### Assignment
Every line with the word "camera" in it should be extracted from the data that follows.

[Material shown Boundary: Start]

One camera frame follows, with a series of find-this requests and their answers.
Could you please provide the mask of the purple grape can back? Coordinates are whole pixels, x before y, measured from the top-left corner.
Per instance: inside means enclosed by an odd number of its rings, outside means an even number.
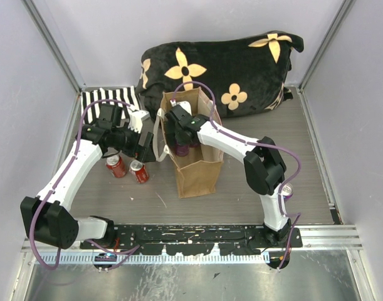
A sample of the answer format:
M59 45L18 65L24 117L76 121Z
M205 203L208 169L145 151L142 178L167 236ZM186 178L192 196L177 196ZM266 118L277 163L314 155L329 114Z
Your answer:
M200 142L198 140L195 140L195 141L191 142L189 147L195 148L195 147L199 147L199 145L200 145Z

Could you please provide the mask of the purple grape can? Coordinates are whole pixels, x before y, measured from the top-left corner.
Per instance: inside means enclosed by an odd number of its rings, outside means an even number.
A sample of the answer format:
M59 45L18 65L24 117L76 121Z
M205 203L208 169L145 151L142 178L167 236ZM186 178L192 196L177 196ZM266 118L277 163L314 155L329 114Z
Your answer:
M198 140L195 140L195 141L191 142L189 147L195 148L195 147L199 147L199 145L200 145L200 142Z
M293 197L293 186L290 183L287 183L283 186L281 190L281 195L285 201L291 199Z
M185 157L189 153L189 146L188 145L176 144L175 145L175 153L179 157Z

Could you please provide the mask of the brown jute canvas bag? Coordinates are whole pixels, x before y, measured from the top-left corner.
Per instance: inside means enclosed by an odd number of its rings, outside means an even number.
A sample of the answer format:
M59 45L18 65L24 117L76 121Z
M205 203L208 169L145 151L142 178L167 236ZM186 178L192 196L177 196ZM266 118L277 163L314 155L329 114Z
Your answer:
M169 156L174 163L177 192L180 198L203 196L216 192L216 182L221 172L224 152L206 145L189 147L185 157L175 153L175 147L167 145L165 137L164 114L171 108L170 100L175 97L177 102L187 101L191 104L192 116L202 114L210 116L212 101L200 89L195 88L185 92L163 93L160 107L154 124L153 150L157 161L161 162Z

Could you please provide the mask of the purple grape can front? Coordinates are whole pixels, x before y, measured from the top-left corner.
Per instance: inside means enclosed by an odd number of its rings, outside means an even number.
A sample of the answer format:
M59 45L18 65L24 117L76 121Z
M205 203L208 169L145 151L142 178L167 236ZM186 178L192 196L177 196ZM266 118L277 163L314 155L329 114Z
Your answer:
M293 186L290 183L287 183L283 186L281 190L281 195L285 201L291 199L293 197Z

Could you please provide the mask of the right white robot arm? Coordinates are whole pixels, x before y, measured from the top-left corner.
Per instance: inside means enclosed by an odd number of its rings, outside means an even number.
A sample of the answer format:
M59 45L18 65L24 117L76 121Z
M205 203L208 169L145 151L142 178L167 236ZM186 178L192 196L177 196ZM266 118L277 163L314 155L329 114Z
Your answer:
M259 195L264 212L264 237L269 245L281 246L288 239L291 222L284 213L282 183L286 165L275 143L232 132L211 117L191 115L181 105L167 113L166 137L170 144L213 147L243 164L248 186Z

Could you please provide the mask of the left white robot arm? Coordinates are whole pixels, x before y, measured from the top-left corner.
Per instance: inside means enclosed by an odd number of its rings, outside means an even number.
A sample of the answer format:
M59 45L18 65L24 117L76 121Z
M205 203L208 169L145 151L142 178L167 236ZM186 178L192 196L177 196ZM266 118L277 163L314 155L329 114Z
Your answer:
M119 106L100 101L100 113L90 124L81 123L70 154L50 182L35 197L25 197L20 210L26 235L32 246L36 242L68 249L76 241L90 240L101 248L116 241L112 220L99 216L74 218L71 205L92 167L109 149L140 162L154 162L152 133L141 144L146 110L127 103Z

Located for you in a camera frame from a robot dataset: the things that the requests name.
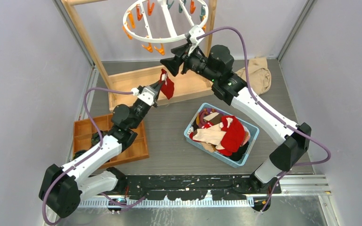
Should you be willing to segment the wooden compartment tray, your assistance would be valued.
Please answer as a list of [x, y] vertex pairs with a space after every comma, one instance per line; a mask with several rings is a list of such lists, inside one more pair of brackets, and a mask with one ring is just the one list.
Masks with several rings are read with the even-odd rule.
[[[103, 132], [108, 132], [113, 123], [111, 121], [112, 114], [102, 115], [93, 118], [98, 128]], [[143, 160], [149, 157], [148, 144], [145, 132], [144, 122], [141, 122], [136, 129], [137, 133], [133, 144], [121, 154], [111, 158], [104, 163], [100, 169], [114, 167], [116, 165], [130, 163], [133, 161]], [[73, 138], [73, 156], [80, 151], [87, 151], [92, 147], [92, 138], [97, 134], [97, 129], [92, 125], [89, 119], [74, 122], [74, 138]]]

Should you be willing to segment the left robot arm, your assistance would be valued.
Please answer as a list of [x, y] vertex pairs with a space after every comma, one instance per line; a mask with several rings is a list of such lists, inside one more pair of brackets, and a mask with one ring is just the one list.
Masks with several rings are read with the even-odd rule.
[[139, 86], [128, 92], [137, 97], [132, 106], [120, 104], [113, 110], [112, 128], [104, 136], [98, 130], [99, 142], [78, 158], [57, 166], [52, 164], [46, 171], [39, 192], [42, 214], [48, 225], [46, 208], [50, 207], [60, 218], [71, 215], [79, 204], [95, 195], [111, 191], [120, 195], [126, 183], [116, 169], [108, 169], [99, 175], [92, 173], [113, 157], [129, 148], [137, 137], [134, 132], [151, 107], [157, 106], [160, 89], [165, 81]]

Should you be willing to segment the beige cloth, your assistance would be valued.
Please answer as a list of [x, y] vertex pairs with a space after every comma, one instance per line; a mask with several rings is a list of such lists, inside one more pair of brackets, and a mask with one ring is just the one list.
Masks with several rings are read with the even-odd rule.
[[268, 69], [268, 62], [265, 57], [257, 57], [248, 61], [249, 83], [253, 91], [258, 94], [266, 93], [272, 84], [272, 75]]

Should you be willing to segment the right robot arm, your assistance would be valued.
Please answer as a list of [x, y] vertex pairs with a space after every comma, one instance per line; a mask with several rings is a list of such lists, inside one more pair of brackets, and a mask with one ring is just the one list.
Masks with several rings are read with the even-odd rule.
[[234, 58], [224, 45], [211, 47], [208, 56], [199, 48], [192, 52], [190, 44], [171, 49], [173, 57], [160, 63], [173, 75], [191, 70], [213, 82], [211, 89], [226, 104], [243, 112], [272, 138], [277, 148], [250, 176], [250, 187], [263, 193], [269, 181], [282, 172], [289, 171], [309, 147], [311, 127], [285, 118], [264, 102], [247, 82], [232, 70]]

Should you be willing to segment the orange clothes peg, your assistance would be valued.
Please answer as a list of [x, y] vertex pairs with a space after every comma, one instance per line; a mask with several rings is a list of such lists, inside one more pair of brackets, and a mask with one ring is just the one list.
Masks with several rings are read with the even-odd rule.
[[165, 55], [165, 47], [163, 43], [160, 44], [160, 47], [154, 46], [154, 49], [162, 56]]
[[152, 53], [153, 52], [153, 47], [151, 43], [148, 43], [147, 45], [141, 45], [145, 50], [147, 50], [148, 52]]

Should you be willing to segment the wooden hanger stand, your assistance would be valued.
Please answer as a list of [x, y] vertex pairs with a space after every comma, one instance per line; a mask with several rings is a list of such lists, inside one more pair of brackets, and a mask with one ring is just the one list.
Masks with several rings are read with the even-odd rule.
[[[144, 68], [136, 71], [129, 71], [114, 75], [109, 75], [103, 66], [97, 50], [91, 41], [84, 25], [79, 17], [75, 7], [77, 5], [89, 4], [89, 0], [64, 0], [62, 4], [69, 15], [71, 22], [75, 26], [77, 33], [80, 35], [81, 41], [86, 47], [89, 56], [92, 59], [93, 65], [98, 69], [102, 79], [109, 89], [125, 88], [132, 89], [138, 85], [147, 85], [158, 80], [161, 69], [164, 66], [156, 66]], [[216, 1], [211, 0], [209, 5], [209, 18], [206, 23], [204, 31], [210, 31], [214, 26]], [[154, 46], [160, 47], [159, 43], [153, 43]], [[199, 76], [194, 72], [187, 72], [185, 75], [176, 76], [173, 78], [175, 82], [175, 92], [171, 99], [167, 99], [165, 95], [161, 94], [158, 99], [159, 105], [166, 105], [170, 103], [185, 101], [193, 98], [207, 96], [211, 93], [210, 88], [212, 82], [204, 77]]]

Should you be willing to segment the blue plastic basket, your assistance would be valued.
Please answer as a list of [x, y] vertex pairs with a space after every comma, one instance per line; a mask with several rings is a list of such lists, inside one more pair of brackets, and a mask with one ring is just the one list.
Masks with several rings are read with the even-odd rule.
[[214, 152], [214, 153], [210, 153], [207, 150], [204, 149], [204, 147], [197, 143], [192, 141], [189, 137], [188, 137], [188, 130], [191, 128], [191, 126], [193, 125], [193, 123], [195, 122], [195, 120], [197, 119], [197, 117], [205, 117], [211, 113], [214, 112], [218, 112], [224, 115], [232, 115], [224, 110], [221, 110], [211, 104], [208, 103], [203, 103], [201, 105], [201, 107], [198, 109], [198, 111], [196, 112], [195, 116], [193, 117], [193, 119], [191, 120], [191, 122], [189, 123], [189, 125], [187, 126], [187, 128], [184, 130], [184, 136], [187, 140], [187, 142], [189, 142], [190, 144], [192, 144], [193, 146], [197, 147], [198, 149], [208, 153], [209, 155], [213, 156], [216, 159], [221, 160], [222, 162], [234, 167], [234, 168], [238, 168], [240, 166], [243, 166], [245, 164], [245, 162], [247, 161], [247, 158], [251, 152], [251, 149], [253, 147], [254, 142], [256, 141], [256, 138], [258, 137], [258, 134], [260, 132], [259, 128], [236, 117], [241, 123], [242, 125], [245, 127], [245, 129], [247, 129], [250, 133], [250, 139], [248, 140], [248, 143], [243, 145], [242, 148], [244, 149], [244, 153], [241, 155], [241, 158], [238, 160], [234, 160], [234, 158], [230, 158], [230, 157], [226, 157], [223, 156], [221, 154], [219, 154], [218, 152]]

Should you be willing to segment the beige sock in basket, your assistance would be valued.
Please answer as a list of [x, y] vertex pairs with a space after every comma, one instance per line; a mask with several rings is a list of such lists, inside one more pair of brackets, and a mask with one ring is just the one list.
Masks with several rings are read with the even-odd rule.
[[220, 122], [206, 129], [197, 129], [192, 133], [192, 140], [219, 145], [226, 134], [226, 131], [223, 131], [222, 128], [223, 123]]

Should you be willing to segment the white round clip hanger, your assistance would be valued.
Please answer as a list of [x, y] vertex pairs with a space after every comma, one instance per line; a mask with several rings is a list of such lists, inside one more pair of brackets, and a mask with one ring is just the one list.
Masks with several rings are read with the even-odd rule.
[[[209, 5], [204, 0], [137, 0], [126, 9], [122, 18], [125, 34], [129, 39], [151, 44], [186, 40], [185, 34], [176, 31], [176, 20], [171, 14], [173, 5], [179, 7], [179, 13], [186, 19], [188, 31], [194, 25], [198, 25], [204, 31], [209, 18]], [[150, 21], [149, 17], [155, 9], [162, 14], [158, 18], [168, 31], [167, 36], [154, 35], [153, 21]]]

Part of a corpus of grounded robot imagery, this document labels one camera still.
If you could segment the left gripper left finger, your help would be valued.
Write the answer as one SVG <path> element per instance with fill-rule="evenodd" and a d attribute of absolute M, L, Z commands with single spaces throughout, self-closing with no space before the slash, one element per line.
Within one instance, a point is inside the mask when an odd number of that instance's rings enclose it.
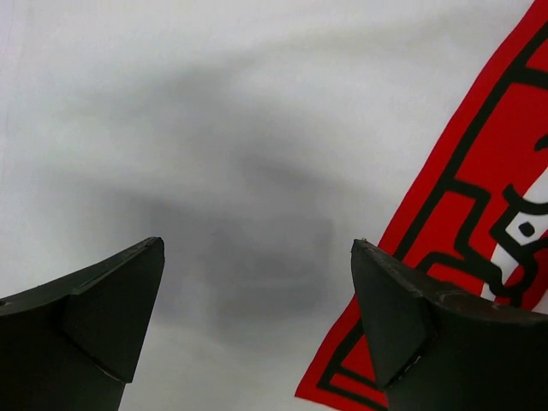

[Material shown Boundary: End]

### Answer space
One camera frame follows, with a series of find-this requests and their answers.
Located for you in a camera frame from a robot dataset: the things that the requests name.
Part of a corpus of grounded robot imagery, this document labels one camera still.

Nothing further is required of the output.